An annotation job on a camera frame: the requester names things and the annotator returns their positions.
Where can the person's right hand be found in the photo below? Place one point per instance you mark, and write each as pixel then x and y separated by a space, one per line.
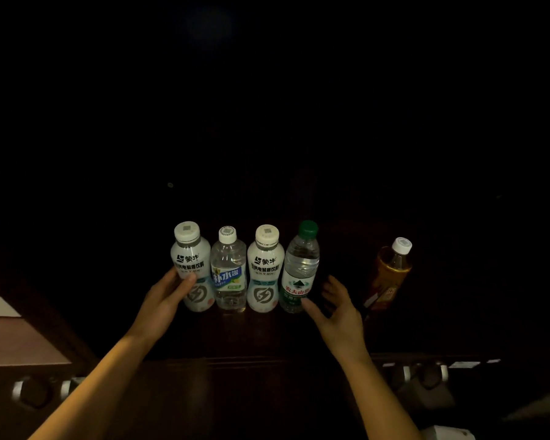
pixel 343 325

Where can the person's left hand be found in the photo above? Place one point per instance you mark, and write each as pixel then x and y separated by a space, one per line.
pixel 158 309

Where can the amber tea bottle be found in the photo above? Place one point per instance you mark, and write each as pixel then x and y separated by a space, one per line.
pixel 387 277

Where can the green cap water bottle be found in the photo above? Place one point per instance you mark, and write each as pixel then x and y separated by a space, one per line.
pixel 299 270

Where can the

WORK REQUEST:
After locating the line that holds "Where can the green", print it and each line after it through the end of the data, exactly as it stands.

OUTPUT FOR THIS EXERCISE:
Where can the green cap water bottle be found in the photo above? Place one point per instance you mark, and write each as pixel then x and y separated by a space, one per line.
pixel 299 270

Where can the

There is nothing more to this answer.